= Problem to solve =
Output the listing verbatim, leaving out every picture.

= Supplied information =
________________

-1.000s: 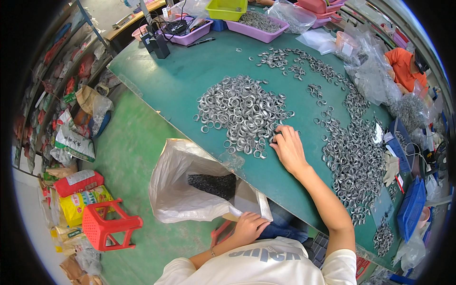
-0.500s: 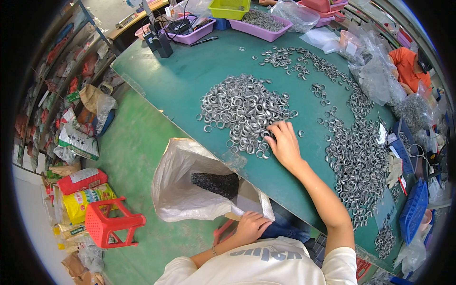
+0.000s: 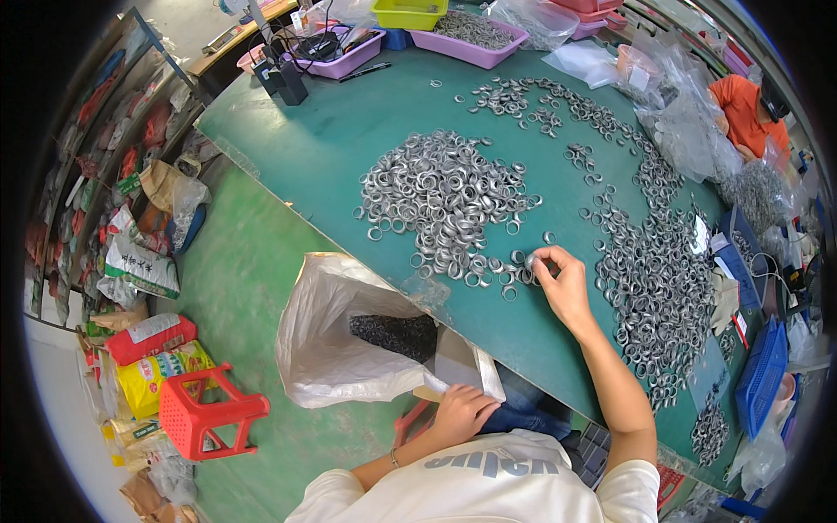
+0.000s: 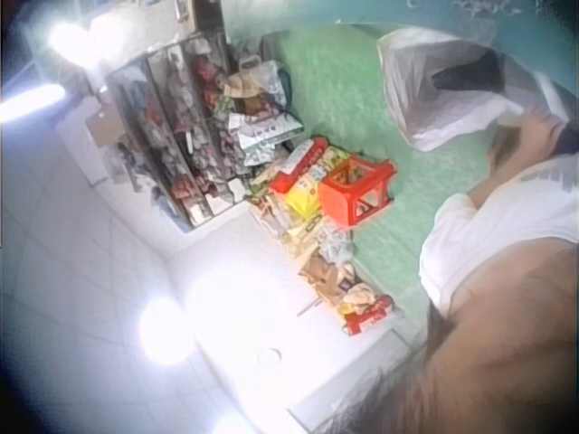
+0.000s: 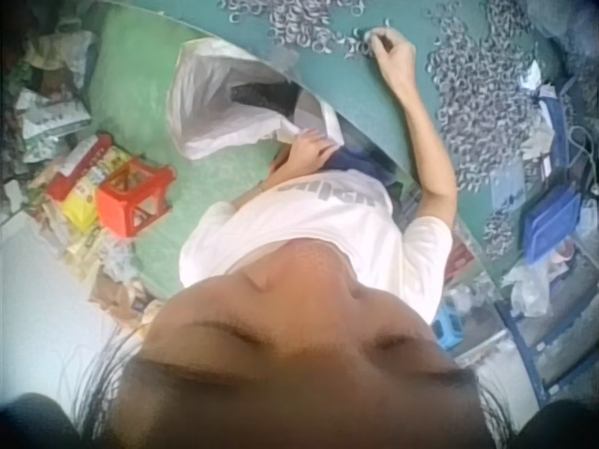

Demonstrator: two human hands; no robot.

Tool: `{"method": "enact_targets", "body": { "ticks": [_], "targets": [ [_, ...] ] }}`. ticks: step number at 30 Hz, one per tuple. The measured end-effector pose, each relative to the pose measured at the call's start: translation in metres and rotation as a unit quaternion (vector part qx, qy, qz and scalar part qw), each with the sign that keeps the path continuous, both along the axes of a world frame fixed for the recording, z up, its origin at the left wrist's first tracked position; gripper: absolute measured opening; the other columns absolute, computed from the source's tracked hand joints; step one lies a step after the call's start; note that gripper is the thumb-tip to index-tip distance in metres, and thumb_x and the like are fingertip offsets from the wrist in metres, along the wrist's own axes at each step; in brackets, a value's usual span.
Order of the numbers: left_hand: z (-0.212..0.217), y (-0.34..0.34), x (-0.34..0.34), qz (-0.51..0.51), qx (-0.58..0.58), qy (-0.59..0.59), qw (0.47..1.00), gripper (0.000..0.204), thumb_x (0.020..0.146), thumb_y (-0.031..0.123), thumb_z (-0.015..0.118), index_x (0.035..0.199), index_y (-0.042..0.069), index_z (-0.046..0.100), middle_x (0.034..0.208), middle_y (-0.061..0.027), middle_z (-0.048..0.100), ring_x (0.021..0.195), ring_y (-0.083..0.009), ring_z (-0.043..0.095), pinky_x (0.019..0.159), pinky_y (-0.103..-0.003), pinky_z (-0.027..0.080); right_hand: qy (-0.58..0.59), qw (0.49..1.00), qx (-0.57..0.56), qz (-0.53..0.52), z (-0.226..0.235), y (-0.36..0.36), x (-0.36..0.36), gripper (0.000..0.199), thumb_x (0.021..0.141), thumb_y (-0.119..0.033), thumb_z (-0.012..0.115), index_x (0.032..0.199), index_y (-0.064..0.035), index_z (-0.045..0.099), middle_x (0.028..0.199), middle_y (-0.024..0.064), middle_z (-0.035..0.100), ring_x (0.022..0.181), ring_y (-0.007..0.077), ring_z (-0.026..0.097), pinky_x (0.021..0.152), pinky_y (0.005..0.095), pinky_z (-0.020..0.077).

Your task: The person writes on a card and then sorts metal rings by hand, moving them one at a time from a large pile into a container.

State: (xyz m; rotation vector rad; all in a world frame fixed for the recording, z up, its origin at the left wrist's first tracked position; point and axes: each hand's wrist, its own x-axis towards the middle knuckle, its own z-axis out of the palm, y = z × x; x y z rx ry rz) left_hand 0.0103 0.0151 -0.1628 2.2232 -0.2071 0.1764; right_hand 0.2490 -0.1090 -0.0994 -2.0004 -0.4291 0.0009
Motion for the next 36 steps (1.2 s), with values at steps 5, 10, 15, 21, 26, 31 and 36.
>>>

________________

= Result of this exercise =
-1.000s: 
-0.500s: 
+0.000s: 
+0.000s: 
+0.000s: 

Demonstrator: two human hands; no robot.

Tool: `{"method": "enact_targets", "body": { "ticks": [_], "targets": [ [_, ...] ] }}`. ticks: step number at 30 Hz, one per tuple. The measured end-effector pose, each relative to the pose measured at the call's start: translation in metres and rotation as a unit quaternion (vector part qx, qy, qz and scalar part qw), each with the sign that keeps the path continuous, both along the axes of a world frame fixed for the recording, z up, its origin at the left wrist's first tracked position; gripper: absolute measured opening; the other columns absolute, computed from the source's tracked hand joints; step one lies a step after the call's start; note that gripper is the thumb-tip to index-tip distance in metres, and thumb_x and the like are fingertip offsets from the wrist in metres, along the wrist's own axes at each step; in brackets, a value's usual span.
Order of the numbers: left_hand: z (-0.212..0.217), y (-0.34..0.34), x (-0.34..0.34), qz (-0.51..0.51), qx (-0.58..0.58), qy (-0.59..0.59), qw (0.47..1.00), gripper (0.000..0.204), thumb_x (0.020..0.146), thumb_y (-0.031..0.123), thumb_z (-0.015..0.118), index_x (0.035..0.199), index_y (-0.042..0.069), index_z (-0.046..0.100), middle_x (0.034..0.208), middle_y (-0.061..0.027), middle_z (-0.048..0.100), ring_x (0.021..0.195), ring_y (-0.083..0.009), ring_z (-0.043..0.095), pinky_x (0.019..0.159), pinky_y (-0.103..-0.003), pinky_z (-0.027..0.080); right_hand: qy (-0.58..0.59), qw (0.49..1.00), qx (-0.57..0.56), qz (-0.53..0.52), z (-0.226..0.235), y (-0.36..0.36), x (-0.36..0.36), gripper (0.000..0.199), thumb_x (0.021..0.141), thumb_y (-0.119..0.033), thumb_z (-0.012..0.115), index_x (0.032..0.199), index_y (-0.064..0.035), index_z (-0.045..0.099), middle_x (0.028..0.199), middle_y (-0.024..0.064), middle_z (-0.035..0.100), ring_x (0.022..0.181), ring_y (-0.007..0.077), ring_z (-0.026..0.097), pinky_x (0.021..0.152), pinky_y (0.005..0.095), pinky_z (-0.020..0.077).

Your task: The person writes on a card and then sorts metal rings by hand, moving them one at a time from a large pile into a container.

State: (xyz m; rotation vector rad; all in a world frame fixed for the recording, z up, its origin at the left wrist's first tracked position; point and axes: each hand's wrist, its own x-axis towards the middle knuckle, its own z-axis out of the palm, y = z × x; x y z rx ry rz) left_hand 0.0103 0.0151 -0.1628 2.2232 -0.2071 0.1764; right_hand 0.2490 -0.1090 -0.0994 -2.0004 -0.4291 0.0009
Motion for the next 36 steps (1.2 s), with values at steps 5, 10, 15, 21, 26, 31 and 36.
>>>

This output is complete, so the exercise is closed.